Look through the entries below and count the lines with "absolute" in them; the reply is the number alone.

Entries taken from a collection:
--
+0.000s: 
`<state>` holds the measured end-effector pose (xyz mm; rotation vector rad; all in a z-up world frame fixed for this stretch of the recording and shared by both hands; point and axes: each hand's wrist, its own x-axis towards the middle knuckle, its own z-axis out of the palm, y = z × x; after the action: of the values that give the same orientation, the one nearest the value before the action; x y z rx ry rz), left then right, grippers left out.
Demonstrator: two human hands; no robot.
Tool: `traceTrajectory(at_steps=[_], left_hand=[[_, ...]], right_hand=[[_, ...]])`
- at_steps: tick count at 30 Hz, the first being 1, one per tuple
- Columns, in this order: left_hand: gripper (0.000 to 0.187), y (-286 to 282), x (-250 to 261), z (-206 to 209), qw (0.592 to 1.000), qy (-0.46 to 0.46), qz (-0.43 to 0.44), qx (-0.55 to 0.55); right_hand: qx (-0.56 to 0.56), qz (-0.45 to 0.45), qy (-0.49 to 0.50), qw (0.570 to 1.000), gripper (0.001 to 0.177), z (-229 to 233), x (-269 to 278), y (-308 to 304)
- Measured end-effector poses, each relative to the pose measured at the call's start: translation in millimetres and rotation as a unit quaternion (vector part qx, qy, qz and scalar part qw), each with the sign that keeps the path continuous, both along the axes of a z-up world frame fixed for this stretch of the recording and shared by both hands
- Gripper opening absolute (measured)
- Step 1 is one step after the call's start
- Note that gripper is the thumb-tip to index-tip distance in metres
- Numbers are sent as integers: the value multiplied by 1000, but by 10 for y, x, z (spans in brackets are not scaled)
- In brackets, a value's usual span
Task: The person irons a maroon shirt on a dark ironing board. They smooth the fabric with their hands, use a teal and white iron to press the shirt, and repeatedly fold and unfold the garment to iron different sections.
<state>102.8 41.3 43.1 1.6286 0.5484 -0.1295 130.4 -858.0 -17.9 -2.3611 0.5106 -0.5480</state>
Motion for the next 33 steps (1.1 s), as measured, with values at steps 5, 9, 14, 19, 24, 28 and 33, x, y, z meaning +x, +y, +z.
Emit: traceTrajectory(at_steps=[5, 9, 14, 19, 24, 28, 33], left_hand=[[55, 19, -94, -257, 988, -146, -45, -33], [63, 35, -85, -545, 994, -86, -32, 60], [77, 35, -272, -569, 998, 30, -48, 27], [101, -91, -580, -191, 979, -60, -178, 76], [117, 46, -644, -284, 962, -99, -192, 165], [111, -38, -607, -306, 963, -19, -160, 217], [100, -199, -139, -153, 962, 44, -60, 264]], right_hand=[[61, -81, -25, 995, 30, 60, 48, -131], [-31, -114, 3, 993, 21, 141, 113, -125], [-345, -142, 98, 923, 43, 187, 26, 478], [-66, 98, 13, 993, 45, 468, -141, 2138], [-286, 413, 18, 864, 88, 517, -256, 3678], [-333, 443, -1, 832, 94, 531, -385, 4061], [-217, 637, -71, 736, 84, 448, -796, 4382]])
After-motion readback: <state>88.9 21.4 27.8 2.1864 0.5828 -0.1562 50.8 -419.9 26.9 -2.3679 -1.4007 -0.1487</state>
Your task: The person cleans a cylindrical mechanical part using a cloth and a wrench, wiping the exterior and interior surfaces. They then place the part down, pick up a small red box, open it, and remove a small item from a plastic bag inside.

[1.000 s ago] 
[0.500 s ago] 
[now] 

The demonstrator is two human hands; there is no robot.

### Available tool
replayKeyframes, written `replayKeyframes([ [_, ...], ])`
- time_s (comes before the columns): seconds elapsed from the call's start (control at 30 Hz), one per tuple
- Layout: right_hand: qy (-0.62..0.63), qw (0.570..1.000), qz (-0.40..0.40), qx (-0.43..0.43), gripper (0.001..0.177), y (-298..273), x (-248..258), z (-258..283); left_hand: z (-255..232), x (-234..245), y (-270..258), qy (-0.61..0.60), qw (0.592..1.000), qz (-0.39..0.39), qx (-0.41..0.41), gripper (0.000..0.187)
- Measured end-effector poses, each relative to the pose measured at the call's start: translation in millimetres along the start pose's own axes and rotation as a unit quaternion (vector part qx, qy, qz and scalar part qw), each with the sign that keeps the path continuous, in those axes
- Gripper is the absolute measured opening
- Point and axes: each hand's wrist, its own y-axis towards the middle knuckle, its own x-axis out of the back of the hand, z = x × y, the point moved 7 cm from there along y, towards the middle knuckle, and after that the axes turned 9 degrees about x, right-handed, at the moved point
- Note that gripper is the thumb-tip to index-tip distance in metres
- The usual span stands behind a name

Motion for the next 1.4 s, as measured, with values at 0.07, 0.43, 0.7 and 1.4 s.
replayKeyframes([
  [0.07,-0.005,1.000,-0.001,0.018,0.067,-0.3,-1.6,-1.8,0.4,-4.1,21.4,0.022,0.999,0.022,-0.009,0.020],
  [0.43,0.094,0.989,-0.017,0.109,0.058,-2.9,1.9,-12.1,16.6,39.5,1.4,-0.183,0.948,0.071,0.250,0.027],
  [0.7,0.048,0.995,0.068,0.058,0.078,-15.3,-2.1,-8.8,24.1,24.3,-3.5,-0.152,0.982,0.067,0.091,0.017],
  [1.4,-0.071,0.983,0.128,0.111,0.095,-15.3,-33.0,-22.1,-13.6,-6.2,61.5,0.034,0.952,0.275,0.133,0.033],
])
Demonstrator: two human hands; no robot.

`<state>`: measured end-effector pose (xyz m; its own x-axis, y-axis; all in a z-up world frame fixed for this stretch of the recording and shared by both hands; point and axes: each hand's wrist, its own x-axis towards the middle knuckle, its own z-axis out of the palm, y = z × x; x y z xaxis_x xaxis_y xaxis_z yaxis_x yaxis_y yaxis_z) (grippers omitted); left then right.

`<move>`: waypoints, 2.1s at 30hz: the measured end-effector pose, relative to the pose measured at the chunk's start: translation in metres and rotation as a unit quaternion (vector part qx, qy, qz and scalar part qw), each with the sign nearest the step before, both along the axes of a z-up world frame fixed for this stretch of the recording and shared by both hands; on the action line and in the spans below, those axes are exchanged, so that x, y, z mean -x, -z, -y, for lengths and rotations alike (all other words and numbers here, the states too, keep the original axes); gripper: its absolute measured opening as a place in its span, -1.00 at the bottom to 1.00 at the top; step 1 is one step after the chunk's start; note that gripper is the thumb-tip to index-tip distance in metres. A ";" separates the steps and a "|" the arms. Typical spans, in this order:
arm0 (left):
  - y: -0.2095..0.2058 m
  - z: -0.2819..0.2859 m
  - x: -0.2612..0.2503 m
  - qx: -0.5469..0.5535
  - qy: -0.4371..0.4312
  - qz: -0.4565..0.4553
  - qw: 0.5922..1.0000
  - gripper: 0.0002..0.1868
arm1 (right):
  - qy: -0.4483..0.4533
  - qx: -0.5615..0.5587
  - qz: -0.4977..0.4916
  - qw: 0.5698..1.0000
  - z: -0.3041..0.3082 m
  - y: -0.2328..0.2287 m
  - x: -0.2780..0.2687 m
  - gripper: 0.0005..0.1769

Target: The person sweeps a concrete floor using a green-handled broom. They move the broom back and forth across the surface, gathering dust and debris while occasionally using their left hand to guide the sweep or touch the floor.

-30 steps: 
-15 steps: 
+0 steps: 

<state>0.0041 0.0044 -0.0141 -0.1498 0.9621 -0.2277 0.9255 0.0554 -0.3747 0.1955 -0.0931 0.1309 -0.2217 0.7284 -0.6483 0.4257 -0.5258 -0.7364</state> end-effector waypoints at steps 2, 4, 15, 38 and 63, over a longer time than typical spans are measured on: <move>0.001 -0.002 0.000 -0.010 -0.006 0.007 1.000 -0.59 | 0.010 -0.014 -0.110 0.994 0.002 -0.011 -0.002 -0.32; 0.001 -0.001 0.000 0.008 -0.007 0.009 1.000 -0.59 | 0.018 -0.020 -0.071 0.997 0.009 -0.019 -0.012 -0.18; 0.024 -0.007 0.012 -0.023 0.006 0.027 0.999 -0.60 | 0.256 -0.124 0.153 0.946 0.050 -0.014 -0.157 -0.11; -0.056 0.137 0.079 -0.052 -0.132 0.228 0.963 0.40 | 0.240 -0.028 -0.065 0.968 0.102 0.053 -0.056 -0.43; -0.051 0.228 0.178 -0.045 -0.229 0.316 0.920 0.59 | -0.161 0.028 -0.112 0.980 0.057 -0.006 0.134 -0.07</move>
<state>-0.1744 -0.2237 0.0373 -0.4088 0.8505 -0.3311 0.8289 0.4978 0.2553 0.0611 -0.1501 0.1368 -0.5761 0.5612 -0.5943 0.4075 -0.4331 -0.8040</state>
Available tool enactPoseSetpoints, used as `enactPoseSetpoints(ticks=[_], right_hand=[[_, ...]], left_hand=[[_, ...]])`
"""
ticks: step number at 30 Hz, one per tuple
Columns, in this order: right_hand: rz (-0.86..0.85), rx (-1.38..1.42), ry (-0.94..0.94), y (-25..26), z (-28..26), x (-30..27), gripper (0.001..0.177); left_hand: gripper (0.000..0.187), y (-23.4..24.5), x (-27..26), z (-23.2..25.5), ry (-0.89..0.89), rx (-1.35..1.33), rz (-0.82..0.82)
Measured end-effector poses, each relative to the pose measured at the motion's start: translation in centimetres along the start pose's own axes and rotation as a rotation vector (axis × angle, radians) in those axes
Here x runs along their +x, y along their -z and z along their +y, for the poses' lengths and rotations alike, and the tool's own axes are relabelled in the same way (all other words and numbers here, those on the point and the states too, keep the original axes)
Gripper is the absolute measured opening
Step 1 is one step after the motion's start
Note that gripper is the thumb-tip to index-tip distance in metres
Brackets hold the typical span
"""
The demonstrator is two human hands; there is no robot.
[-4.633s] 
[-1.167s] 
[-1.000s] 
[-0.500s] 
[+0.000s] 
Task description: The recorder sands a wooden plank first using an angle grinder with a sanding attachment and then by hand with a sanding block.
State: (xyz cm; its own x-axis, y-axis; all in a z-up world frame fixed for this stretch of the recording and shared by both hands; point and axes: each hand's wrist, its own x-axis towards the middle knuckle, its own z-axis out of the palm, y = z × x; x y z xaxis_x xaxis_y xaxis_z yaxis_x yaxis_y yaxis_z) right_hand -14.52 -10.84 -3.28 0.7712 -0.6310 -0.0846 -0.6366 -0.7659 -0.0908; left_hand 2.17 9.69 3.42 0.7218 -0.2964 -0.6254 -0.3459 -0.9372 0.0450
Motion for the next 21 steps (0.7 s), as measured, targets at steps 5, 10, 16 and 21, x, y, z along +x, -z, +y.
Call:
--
Exercise response: 4